Among the records below, which lines contain the string "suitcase"? Report them.

Task input Start Marker

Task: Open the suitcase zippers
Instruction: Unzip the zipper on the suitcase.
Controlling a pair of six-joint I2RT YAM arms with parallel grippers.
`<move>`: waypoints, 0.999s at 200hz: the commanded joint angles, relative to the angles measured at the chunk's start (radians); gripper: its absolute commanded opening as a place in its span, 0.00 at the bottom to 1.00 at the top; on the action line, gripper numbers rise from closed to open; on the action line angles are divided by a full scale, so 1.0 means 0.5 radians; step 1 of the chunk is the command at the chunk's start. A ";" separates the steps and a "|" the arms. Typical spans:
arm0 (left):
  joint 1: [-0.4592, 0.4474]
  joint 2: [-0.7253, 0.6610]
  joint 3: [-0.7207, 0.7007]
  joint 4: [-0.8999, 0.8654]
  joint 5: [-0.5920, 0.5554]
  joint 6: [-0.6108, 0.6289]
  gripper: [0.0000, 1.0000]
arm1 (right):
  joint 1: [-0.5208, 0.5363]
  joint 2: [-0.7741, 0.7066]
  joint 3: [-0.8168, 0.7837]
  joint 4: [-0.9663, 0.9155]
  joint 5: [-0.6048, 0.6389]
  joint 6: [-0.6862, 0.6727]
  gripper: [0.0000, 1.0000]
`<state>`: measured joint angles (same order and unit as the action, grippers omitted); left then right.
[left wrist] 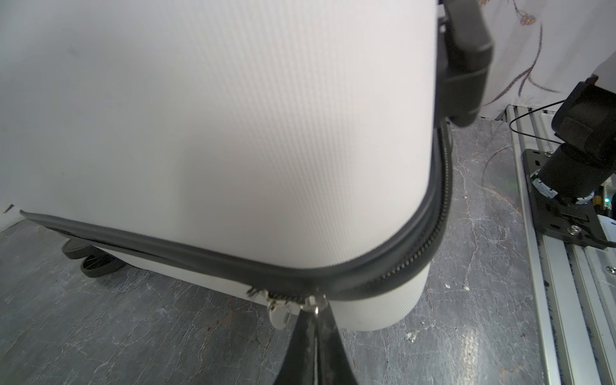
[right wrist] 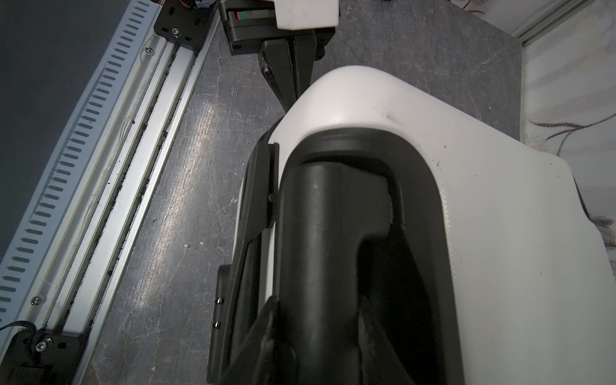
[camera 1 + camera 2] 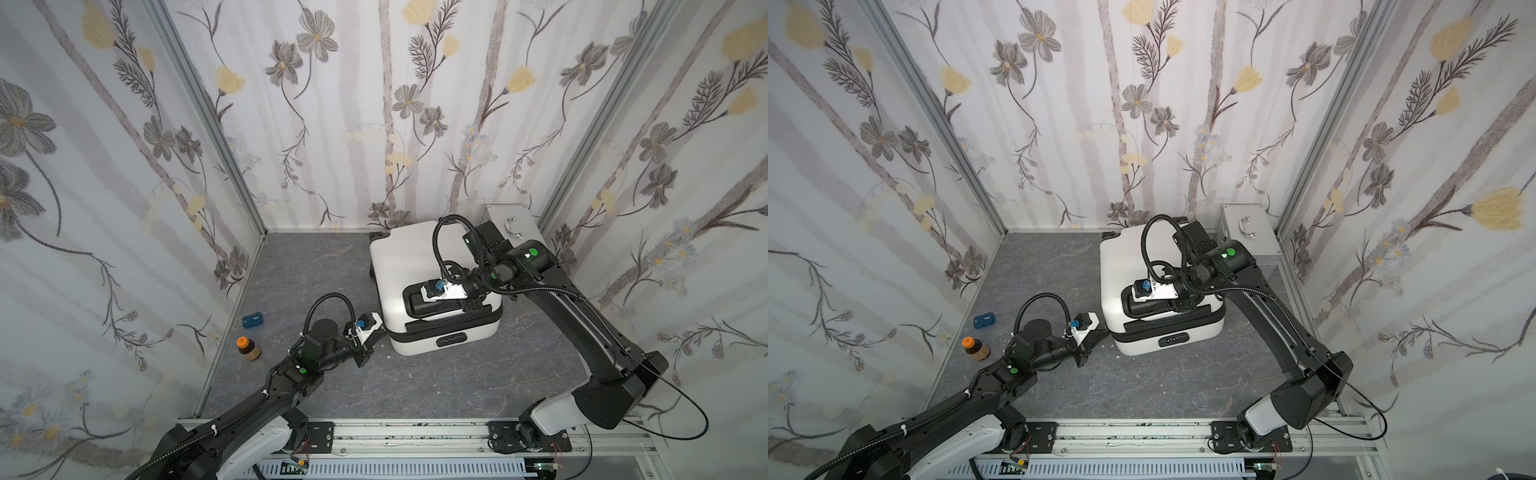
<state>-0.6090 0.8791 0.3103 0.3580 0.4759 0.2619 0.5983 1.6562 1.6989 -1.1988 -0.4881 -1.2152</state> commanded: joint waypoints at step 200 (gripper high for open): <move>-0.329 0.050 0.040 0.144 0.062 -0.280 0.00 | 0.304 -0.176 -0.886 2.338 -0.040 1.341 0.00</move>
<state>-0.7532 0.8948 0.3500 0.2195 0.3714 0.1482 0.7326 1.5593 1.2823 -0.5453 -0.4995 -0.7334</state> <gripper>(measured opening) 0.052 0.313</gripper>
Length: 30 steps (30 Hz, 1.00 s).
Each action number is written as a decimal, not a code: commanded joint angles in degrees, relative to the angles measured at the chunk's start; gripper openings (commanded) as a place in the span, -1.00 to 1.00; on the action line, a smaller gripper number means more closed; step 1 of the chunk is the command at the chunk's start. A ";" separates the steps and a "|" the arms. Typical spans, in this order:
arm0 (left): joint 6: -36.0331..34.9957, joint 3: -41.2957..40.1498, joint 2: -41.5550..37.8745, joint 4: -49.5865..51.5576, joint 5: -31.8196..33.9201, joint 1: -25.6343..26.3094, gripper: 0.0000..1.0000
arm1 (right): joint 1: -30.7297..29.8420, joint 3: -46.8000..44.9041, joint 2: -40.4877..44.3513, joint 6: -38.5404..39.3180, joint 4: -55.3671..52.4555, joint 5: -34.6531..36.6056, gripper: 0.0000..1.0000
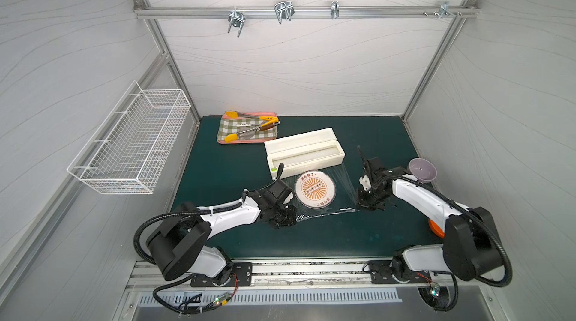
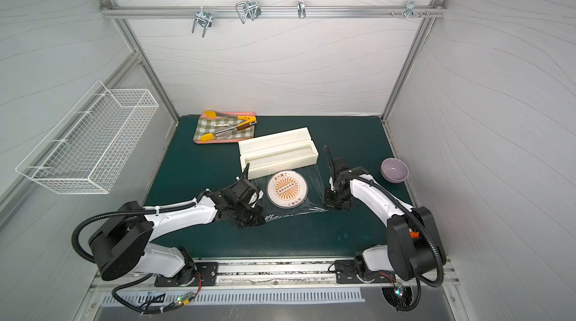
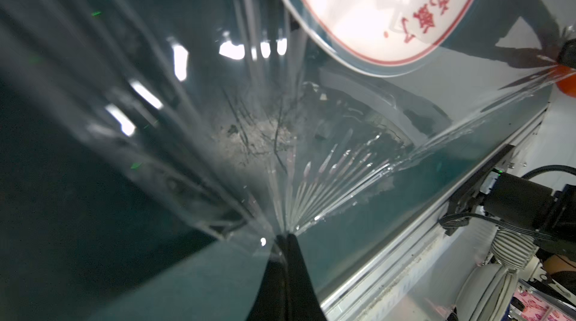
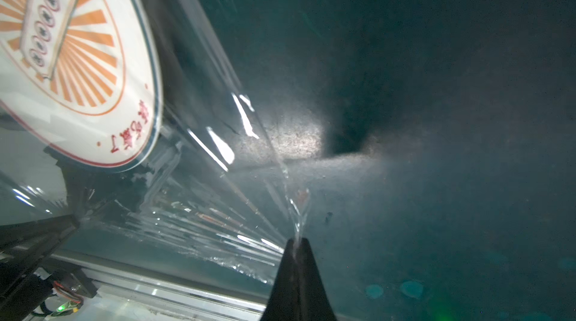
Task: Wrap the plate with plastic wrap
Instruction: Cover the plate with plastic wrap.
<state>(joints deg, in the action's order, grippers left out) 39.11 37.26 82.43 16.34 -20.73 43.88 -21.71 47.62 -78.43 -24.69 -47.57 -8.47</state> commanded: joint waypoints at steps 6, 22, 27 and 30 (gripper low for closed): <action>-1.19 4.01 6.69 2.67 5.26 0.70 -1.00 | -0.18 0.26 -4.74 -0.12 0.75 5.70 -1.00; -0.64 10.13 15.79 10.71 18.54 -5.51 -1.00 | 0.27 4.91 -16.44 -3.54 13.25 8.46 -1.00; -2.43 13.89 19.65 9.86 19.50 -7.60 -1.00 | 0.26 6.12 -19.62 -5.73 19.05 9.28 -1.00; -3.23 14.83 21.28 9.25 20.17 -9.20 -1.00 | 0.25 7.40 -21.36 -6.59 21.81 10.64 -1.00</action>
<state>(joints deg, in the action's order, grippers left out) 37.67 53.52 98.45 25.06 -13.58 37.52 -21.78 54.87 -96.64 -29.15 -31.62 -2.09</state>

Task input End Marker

Task response
Task: Open the suitcase zippers
Instruction: Unzip the zipper on the suitcase.

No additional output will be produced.